À propos du livre Carceral Apartheid: How Lies and White Supremacists Run Our Prisons, de Brittany Friedman, publié par les University of North Carolina Press en 2025.

Je t’invite à me suivre, le cœur ouvert et animé d’une curiosité sincère. Car ainsi, qui sait où cela pourrait nous mener ?
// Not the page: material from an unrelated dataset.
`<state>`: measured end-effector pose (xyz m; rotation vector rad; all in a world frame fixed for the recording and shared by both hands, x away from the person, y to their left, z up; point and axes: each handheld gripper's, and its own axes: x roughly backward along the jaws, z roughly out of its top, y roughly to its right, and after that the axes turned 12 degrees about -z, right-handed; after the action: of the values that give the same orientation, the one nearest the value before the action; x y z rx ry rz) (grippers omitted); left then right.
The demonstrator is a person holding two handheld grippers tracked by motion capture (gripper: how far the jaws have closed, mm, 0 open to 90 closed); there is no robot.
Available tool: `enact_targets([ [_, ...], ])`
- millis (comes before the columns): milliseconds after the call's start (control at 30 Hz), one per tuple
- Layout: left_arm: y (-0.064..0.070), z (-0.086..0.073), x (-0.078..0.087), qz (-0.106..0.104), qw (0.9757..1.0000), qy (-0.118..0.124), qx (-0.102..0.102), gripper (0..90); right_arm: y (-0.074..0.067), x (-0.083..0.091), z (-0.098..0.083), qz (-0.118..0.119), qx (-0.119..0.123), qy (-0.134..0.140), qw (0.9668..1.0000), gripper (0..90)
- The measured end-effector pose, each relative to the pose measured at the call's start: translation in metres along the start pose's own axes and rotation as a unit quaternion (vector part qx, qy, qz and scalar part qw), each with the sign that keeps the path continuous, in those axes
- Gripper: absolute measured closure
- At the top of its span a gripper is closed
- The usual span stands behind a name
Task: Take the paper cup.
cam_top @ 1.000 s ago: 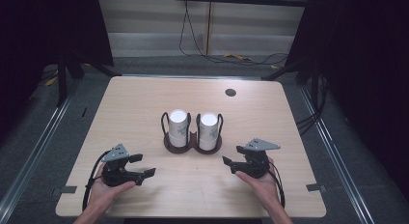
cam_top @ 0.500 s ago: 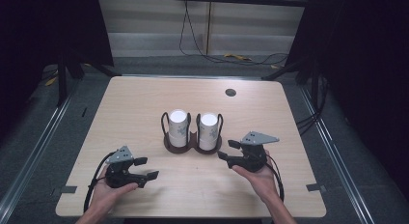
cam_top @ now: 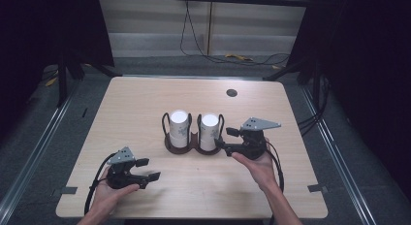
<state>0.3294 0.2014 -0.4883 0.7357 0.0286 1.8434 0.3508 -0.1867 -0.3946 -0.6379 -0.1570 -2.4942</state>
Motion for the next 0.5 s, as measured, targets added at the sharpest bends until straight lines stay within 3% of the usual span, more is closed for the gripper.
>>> enact_targets([
  [233, 0.002, 0.0, -0.002, -0.009, 0.9999, -0.006, -0.005, 23.6, -0.001, -0.007, 0.019, 0.014, 0.004, 0.017, 0.9997, 34.7],
  [500, 0.003, 0.0, -0.002, -0.01, 0.9999, -0.004, -0.007, 22.1, 0.002, -0.015, 0.032, 0.024, 0.008, 0.018, 0.9995, 36.7],
])
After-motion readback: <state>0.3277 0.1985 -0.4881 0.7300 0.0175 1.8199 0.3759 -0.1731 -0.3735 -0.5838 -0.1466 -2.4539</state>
Une chose que je trouve curieuse dans cette phase de l’histoire humaine, c’est que nous, en tant que collectif, ne sommes plus au bord du changement ; nous sommes profondément engagés dans le tissage de l’éveil. Nous sommes « dedans », comme on le dit souvent. Et bien que les cieux changent rapidement, comme nous le constatons chaque jour dans nos communautés, les vibrations de la vie évoluent elles aussi à un rythme plus élevé, de manière continue.

Le monde de l’apartheid carcéral est conçu pour nous faire sentir petits, isolés et jetables. Mais la vérité est que nous avons toujours pu compter les uns sur les autres.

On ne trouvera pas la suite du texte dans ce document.